---------- RECORDS

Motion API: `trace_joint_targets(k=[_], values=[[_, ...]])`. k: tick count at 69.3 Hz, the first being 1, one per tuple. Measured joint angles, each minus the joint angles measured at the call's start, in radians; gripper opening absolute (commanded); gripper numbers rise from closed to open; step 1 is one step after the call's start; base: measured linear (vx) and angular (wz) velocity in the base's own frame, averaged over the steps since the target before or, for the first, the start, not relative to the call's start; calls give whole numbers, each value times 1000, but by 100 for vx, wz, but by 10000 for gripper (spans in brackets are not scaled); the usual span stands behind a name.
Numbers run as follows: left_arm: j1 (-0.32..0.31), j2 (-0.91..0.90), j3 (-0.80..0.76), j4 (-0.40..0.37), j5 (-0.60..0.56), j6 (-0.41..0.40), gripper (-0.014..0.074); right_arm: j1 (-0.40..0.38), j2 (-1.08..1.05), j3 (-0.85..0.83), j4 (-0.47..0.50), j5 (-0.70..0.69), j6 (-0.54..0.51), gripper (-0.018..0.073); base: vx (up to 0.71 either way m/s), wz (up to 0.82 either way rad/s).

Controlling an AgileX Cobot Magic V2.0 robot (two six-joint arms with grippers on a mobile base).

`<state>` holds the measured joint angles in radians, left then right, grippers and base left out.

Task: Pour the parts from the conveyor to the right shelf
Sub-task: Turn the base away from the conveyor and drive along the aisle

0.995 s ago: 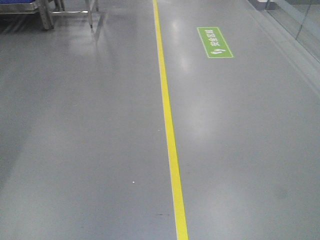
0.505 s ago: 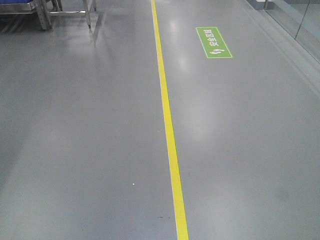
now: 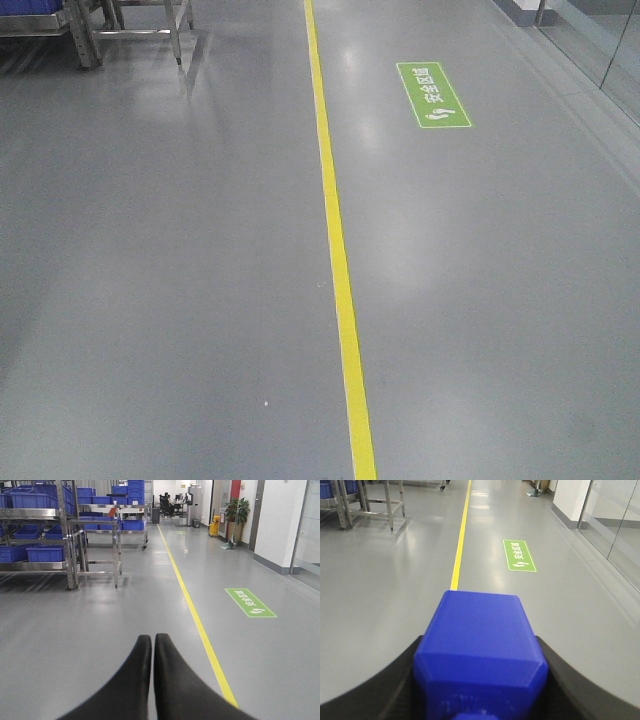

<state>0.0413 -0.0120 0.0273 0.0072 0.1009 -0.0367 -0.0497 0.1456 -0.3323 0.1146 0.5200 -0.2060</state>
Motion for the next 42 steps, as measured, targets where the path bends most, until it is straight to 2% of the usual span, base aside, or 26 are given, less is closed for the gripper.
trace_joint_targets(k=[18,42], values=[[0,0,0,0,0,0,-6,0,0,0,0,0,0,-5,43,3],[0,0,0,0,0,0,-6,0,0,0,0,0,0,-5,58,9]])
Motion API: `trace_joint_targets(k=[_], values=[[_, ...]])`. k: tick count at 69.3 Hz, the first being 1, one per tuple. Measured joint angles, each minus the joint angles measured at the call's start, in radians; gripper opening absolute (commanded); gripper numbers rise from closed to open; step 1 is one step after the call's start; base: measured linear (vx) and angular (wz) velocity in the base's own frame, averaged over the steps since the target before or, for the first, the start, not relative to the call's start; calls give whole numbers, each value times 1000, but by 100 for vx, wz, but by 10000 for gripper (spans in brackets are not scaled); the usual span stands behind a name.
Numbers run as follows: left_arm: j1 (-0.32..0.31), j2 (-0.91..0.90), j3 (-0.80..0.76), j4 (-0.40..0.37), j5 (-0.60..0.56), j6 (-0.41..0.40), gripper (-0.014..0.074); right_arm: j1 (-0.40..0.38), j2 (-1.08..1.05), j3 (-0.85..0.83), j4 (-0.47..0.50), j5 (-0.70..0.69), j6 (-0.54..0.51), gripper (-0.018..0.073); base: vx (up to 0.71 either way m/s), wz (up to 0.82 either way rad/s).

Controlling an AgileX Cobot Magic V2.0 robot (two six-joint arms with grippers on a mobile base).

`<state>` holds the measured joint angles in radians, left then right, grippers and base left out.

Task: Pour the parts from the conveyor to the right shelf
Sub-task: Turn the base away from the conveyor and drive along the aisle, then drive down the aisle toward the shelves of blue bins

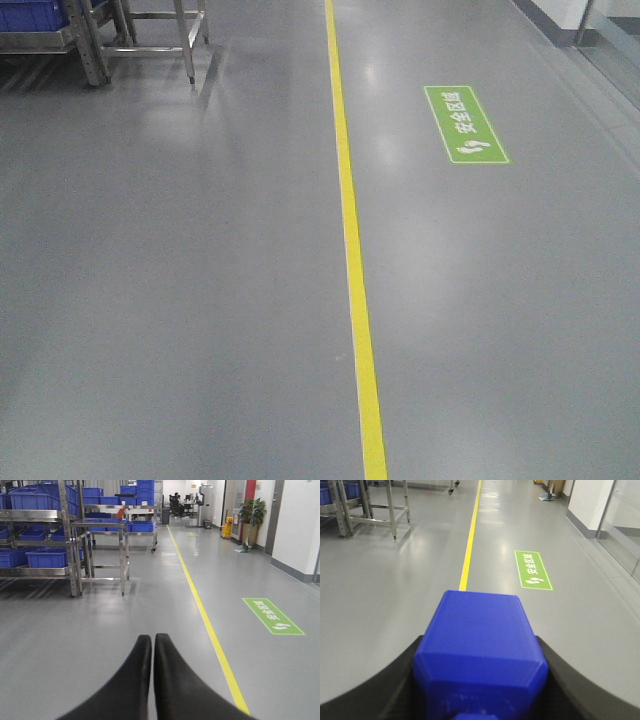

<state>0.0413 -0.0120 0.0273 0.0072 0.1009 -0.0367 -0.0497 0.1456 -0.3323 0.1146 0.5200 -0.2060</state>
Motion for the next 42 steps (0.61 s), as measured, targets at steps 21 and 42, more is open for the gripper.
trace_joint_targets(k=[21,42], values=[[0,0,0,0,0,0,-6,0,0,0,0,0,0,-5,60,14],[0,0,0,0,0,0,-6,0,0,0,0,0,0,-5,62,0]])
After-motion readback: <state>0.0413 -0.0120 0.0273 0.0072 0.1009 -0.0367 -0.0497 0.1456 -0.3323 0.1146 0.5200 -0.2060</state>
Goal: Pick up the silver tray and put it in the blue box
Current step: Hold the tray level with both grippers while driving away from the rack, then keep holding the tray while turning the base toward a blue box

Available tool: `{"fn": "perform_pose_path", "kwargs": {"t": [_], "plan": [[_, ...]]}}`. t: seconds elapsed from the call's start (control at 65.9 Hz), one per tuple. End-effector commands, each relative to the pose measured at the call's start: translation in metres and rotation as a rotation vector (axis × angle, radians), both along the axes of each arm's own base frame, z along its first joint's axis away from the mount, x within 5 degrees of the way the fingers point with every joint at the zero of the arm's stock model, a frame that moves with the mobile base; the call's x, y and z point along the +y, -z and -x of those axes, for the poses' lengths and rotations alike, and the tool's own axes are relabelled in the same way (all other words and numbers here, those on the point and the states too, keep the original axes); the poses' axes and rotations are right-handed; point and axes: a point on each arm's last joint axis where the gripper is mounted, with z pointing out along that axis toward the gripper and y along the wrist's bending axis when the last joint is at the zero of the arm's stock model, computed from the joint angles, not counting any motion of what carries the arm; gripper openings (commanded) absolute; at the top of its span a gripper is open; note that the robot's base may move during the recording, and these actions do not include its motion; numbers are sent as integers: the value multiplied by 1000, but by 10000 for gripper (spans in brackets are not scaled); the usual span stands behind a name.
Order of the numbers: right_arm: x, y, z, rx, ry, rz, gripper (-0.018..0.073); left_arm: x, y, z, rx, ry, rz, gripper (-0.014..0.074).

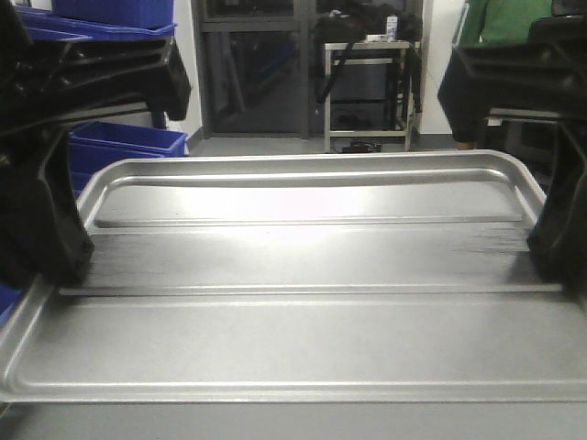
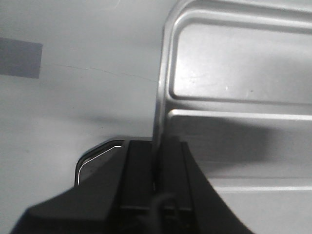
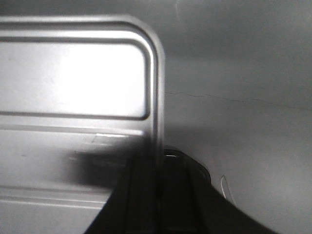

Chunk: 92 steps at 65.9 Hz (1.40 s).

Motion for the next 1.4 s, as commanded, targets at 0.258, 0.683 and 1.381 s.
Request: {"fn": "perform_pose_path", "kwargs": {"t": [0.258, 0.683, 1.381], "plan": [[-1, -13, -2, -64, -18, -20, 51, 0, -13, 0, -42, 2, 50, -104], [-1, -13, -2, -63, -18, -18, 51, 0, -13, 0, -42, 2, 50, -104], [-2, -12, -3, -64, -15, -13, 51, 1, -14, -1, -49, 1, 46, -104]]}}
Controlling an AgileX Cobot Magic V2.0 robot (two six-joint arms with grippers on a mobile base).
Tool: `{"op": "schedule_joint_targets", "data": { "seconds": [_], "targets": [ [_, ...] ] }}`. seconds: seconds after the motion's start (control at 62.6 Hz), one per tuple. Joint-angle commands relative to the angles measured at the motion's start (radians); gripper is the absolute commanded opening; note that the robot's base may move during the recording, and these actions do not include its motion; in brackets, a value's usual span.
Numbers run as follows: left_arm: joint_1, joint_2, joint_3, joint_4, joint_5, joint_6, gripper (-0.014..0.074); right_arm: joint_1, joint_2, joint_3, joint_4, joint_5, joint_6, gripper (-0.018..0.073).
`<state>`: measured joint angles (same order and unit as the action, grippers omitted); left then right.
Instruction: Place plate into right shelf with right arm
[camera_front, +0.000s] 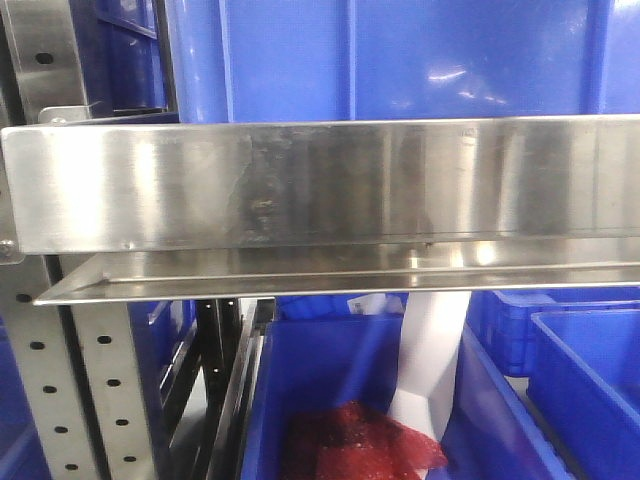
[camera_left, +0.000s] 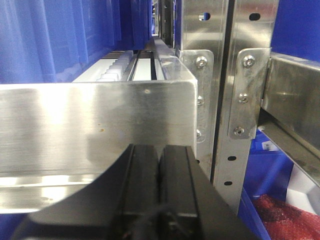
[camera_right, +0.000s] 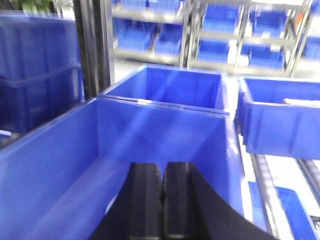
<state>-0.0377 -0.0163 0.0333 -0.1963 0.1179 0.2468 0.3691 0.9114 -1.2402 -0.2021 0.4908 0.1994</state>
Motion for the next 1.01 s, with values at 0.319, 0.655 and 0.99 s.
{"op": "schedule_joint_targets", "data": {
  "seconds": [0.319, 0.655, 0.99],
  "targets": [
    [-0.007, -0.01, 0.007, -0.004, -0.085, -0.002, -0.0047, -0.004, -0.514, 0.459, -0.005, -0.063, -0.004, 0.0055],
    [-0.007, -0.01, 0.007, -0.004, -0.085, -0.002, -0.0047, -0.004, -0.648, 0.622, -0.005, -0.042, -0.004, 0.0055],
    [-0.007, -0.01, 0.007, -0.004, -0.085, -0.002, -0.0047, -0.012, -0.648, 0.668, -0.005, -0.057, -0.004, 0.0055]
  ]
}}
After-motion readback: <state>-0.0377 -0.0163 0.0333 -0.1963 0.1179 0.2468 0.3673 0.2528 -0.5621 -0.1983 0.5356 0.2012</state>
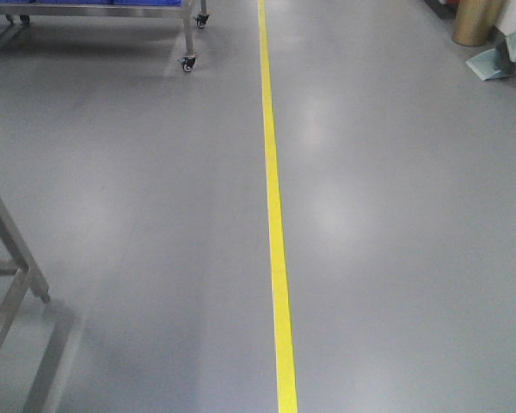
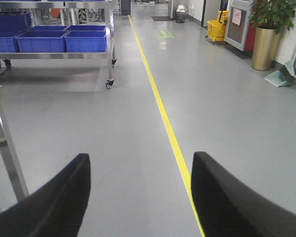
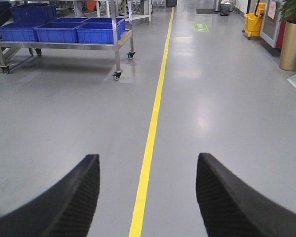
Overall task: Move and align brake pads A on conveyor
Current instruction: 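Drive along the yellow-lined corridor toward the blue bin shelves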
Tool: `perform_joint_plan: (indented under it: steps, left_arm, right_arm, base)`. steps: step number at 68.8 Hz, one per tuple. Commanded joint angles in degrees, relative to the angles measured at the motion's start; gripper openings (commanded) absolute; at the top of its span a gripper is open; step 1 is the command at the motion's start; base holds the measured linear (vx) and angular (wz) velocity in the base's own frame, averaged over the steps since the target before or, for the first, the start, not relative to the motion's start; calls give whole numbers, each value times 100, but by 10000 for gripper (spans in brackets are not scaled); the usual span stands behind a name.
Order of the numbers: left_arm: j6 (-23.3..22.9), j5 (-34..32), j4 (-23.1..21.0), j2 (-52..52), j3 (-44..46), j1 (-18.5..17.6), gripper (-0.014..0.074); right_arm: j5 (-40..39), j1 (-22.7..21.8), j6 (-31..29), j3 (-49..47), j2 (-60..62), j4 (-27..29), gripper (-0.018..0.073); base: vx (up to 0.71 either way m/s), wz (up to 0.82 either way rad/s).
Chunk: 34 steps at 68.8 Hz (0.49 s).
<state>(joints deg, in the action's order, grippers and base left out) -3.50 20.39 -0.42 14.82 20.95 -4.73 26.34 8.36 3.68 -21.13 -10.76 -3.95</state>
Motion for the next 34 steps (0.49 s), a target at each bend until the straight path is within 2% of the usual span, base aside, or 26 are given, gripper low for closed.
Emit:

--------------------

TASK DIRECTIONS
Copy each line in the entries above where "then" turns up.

TASK OUTPUT
`<state>` holds the measured joint angles in radians, left then right, grippers and base left out.
`<state>` holds the measured joint angles in radians, left then right, grippers and base left out.
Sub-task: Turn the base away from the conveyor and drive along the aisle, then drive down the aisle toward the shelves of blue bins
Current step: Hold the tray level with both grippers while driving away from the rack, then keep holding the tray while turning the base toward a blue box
`<state>`: measured joint angles (same order and unit as the action, grippers omitted); left then right.

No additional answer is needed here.